EXERCISE: Pictures excluded, retype the lines from the one containing "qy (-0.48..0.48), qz" through the last line of the data below, both included.

** Opening RAW DATA block **

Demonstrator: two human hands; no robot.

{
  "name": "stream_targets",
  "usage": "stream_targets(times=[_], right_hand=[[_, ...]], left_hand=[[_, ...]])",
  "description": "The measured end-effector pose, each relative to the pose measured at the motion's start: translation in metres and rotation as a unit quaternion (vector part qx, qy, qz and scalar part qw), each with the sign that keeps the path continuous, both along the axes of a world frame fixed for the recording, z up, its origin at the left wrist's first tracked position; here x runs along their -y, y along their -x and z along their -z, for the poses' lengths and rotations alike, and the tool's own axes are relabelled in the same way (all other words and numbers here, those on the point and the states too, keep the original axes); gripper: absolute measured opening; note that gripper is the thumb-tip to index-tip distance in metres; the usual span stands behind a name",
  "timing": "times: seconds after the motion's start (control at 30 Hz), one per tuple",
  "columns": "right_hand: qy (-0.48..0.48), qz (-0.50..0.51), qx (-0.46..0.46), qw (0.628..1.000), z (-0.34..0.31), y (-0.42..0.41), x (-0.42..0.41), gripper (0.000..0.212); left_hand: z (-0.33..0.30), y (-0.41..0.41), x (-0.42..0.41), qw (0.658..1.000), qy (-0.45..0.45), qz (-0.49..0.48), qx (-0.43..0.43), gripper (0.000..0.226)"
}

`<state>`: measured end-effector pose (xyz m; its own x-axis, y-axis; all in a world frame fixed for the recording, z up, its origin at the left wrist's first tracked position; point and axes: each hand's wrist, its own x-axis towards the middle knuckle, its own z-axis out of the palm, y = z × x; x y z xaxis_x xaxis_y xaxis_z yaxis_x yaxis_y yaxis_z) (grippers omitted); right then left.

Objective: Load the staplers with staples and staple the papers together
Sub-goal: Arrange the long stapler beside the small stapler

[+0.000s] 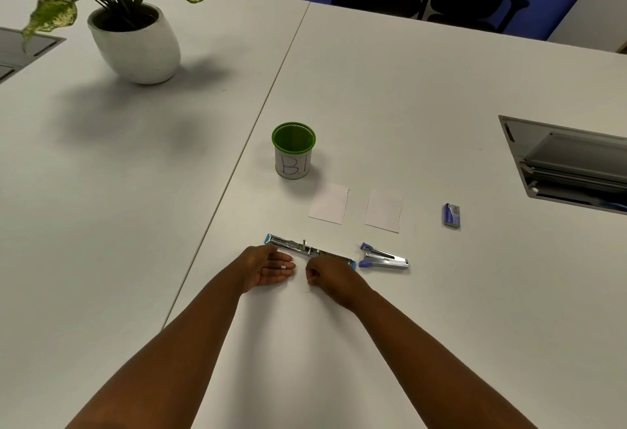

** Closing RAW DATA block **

WRITTEN RESPONSE:
  "columns": "right_hand: qy (-0.48..0.48), qz (-0.50..0.51), qx (-0.46..0.46), qw (0.628..1.000), z (-0.34..0.31), y (-0.42..0.41), x (-0.42..0.41), gripper (0.000..0.212); left_hand: z (-0.33..0.30), y (-0.41..0.41), x (-0.42..0.41), qw (0.658..1.000), qy (-0.45..0.45), qz (-0.49..0.48), qx (-0.43..0.43), gripper (0.000..0.226)"
}

`<state>`: measured end-effector pose (xyz m; its own x-axis, y-axis; all in a world frame fixed for the recording, z up, its origin at the left wrist's first tracked position; point and axes: each hand's wrist, its own x-axis towards the middle knuckle, its own z-axis out of the palm, y = z × x; x y z xaxis_x xaxis_y xaxis_z yaxis_x yaxis_y yaxis_z) (grippers omitted); right then left.

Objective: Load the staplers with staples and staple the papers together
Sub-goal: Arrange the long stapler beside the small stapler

[+0.000s] 

With the output given, the exercise is complete.